Herbalife tarafından İstanbul, İzmir, Ankara, Bursa ve Kocaeli şehirlerinde, 400 beyaz yakalı çalışan ile görüşülerek gerçekleştirilen 'Metropollerde Yaşayan Beyaz Yakalıların Kaliteli Yaşam Algısı ve Beslenme Alışkanlıkları' araştırmasının ilgi çekici sonuçları, düzenlenen bir basın toplantısı ile açıklandı. Araştırmada, 'Günlük Çalışma ve Uyku Süreleri', 'Sağlıklı Beslenme Denilince Akla Gelenler ve Bilgi Kaynakları', 'Günlük Tüketilen Öğün Sayısı, Öğün Atlama Düzeyi ve Öğünlerde Tüketilenler', 'Spor/Fiziksel Aktivite Tercihi ve Yapma Sıklığı', 'Kaliteli ve Sağlıklı Bir Yaşam Sürdürmek İçin Önem Verilen ve Gerçekleştirilen Kriterler' konuları mercek altına alındı.

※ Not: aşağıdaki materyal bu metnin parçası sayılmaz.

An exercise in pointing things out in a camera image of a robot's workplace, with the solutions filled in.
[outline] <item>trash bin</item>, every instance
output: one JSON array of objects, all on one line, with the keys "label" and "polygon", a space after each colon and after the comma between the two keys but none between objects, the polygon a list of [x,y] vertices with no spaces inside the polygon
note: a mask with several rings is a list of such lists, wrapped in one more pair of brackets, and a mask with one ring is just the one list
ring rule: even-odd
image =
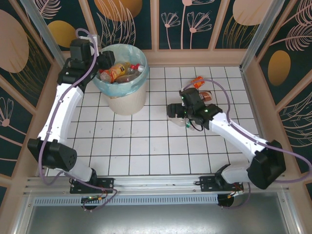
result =
[{"label": "trash bin", "polygon": [[128,83],[107,83],[95,77],[95,86],[105,94],[109,107],[119,115],[133,115],[140,111],[146,100],[146,79],[149,75],[149,66],[144,53],[132,45],[115,44],[103,48],[101,51],[113,51],[115,63],[130,62],[145,67],[142,74]]}]

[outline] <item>white tiled floor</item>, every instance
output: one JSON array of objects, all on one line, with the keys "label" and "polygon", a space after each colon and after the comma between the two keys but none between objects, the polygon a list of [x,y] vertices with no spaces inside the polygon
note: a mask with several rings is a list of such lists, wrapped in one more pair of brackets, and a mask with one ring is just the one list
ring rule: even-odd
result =
[{"label": "white tiled floor", "polygon": [[[197,76],[219,82],[232,103],[230,117],[258,134],[238,67],[152,67],[146,105],[133,116],[114,114],[90,82],[75,109],[67,145],[99,176],[215,173],[229,162],[246,160],[212,131],[186,130],[167,120],[166,105],[180,103],[178,90]],[[210,103],[227,110],[219,87],[206,82],[200,90],[210,90]]]}]

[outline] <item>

"Sağlıklı beslenme bilinci artsa da hala yeterli değil"
Nielsen tarafından yürütülen 'Metropollerde Yaşayan Beyaz Yakalıların Kaliteli Yaşam Algısı ve Beslenme Alışkanlıkları' araştırmasının sonuçlarını yorumlayan Herbalife Beslenme Danışma Kurulu Üyesi Doç. Dr. İsmet Tamer; araştırmanın, son dönemde sağlıklı beslenme konusunda toplumsal bilincin arttığını ancak halen ideal düzeyde olmadığını gösterdiğini söyledi.
Tamer, araştırmaya göre eğitimli beyaz yakalı çalışanların da bu konuda önemli eksikliklerinin bulunduğunu belirtti ve "sağlıklı beslenme konusunda çalışanların hem desteğe, hem yönlendirmeye, hem de doğru seçenekler sunulmasına ihtiyacı var" dedi.

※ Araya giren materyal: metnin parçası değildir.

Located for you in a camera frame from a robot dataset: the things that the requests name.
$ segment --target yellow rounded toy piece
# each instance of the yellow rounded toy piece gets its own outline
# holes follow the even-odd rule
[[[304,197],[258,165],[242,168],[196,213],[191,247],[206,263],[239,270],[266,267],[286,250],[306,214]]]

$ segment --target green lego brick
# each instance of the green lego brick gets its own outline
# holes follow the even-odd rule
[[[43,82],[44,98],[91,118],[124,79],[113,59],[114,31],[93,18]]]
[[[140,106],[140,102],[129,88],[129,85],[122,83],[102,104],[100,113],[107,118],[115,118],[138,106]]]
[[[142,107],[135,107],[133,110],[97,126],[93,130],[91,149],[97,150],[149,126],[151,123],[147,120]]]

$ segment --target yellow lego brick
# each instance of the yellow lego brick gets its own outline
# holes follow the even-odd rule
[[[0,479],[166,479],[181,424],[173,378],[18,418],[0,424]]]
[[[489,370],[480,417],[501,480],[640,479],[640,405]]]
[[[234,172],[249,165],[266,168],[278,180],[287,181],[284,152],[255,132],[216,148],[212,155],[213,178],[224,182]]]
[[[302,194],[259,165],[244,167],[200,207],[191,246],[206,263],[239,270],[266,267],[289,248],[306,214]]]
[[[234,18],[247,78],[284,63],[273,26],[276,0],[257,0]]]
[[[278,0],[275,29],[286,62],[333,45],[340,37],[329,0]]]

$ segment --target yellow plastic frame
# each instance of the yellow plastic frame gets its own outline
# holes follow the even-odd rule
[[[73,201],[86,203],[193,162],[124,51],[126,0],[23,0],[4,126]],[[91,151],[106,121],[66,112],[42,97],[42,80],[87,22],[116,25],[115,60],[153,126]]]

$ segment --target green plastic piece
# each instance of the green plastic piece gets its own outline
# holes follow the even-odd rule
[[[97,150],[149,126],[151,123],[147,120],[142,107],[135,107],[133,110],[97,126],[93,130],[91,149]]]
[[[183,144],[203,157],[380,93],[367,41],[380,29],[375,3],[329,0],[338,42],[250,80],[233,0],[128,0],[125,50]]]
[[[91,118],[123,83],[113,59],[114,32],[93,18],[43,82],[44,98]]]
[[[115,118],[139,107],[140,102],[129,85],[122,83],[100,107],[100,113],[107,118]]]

Araştırma sonuçları ve öneriler
Araştırmaya göre, her 5 beyaz yakalıdan dördü öğün atlıyor. En fazla atlanılan öğün yüzde 29 ile ara öğünler. Sabah kahvaltısı, öğle yemeği yüzde 27 ile ikinci sırada geliyor. Atlanılan öğünler içerisinde en az yüzde 16 ile akşam yemeği geliyor. Ancak hafta içi 8 saatten fazla çalışanlar akşam yemeğini daha az saat çalışanlara kıyasla daha fazla atlama eğiliminde.

Erkeklerin yüzde 15'i öğün atlamadığını belirtirken, kadınlarda bu oran yüzde 25'e çıkıyor. Hafta sonu çalışanlar ve çalışmayanlar arasındaki öğün atlama oranı ise oldukça dikkat çekici. Hafta sonu çalışmayanların yüzde 30'u öğün atlamadığını belirtirken, standart olarak her hafta sonu çalışanların sadece yüzde 4'ü öğün atlamadığını belirtiyor.

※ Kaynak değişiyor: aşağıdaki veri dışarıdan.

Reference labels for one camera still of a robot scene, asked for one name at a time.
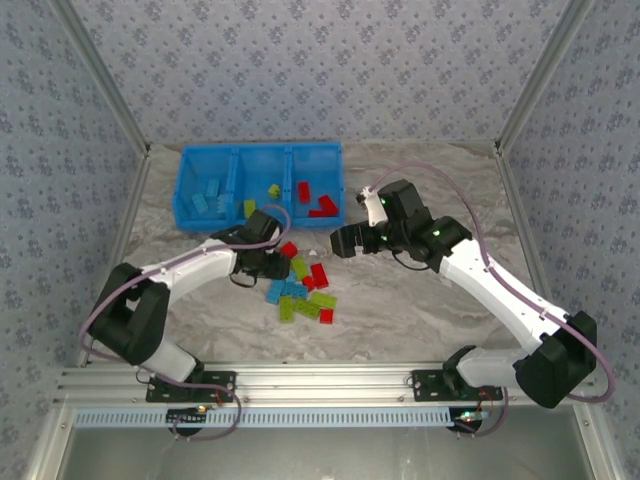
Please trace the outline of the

Sabah kahvaltısı ve öğle yemekleri en çok iş temposu/vakitsizlik nedeniyle atlanıyor. Araştırmaya katılanların yüzde 55'i sabah kahvaltısını, yüzde 70'i ise öğle yemeğini atlamasının en büyük nedenini iş temposu/vakitsizlik olarak ifade ediyor. Kahvaltıyı 'sabahları iştahsız olmaları nedeniyle' atlayanlar yüzde 54 oranında iken; yüzde 26'lık bir kesim 'iş yeri yakınlarında sağlıklı öğünler sunan restorant/cafe/lokanta bulunamaması' sebebiyle öğle yemeğini atladığını belirtiyor. Akşam yemeği ise yüzde 47 oranında 'eve geç gelinmesinden ötürü geç vakitte yemek yemek istenmemesi' nedeniyle atlanıyor.

Sağlıklı beslenme ile ilgili temel bilgi kaynağı internet
Sağlıklı beslenme ile ilgili beyaz yakalıların yaklaşık yarısı (yüzde 47) internet sitelerinden bilgi alıyor. Televizyondaki haberler, kadın sağlık programları (yüzde 46) da benzer seviyede takip edilirken; doktor, hemşire, eczacı v.b. (yüzde 34) sağlık personellerinden bilgi alma düzeyi üçüncğ sırada geliyor. Diyetisyenler (yüzde 26) ve kamu spotu reklamları (yüzde 25) bu konuda en az takip edilen kaynaklar.
Beyaz yakaların yüzde 31'i herhangi bir fiziksel aktivite ile ilgilenmiyor. Sağlıklı beslendiğini belirtenlerde haftalık düzenli aktivite yapma eğilimi daha fazla iken, sağlıklı beslenmediğini belirtenler herhangi bir spor/fiziksel aktivite ile ilgilenmediklerini daha çok belirtiyorlar. Bu da sağlıklı beslenme ve spor alışkanlıklarının birbiri ile güçlü bir ilişkisi olduğu sonucunu doğuruyor. En fazla tercih edilen fiziksel aktivite ise yüzde 46 oranla yürüyüş.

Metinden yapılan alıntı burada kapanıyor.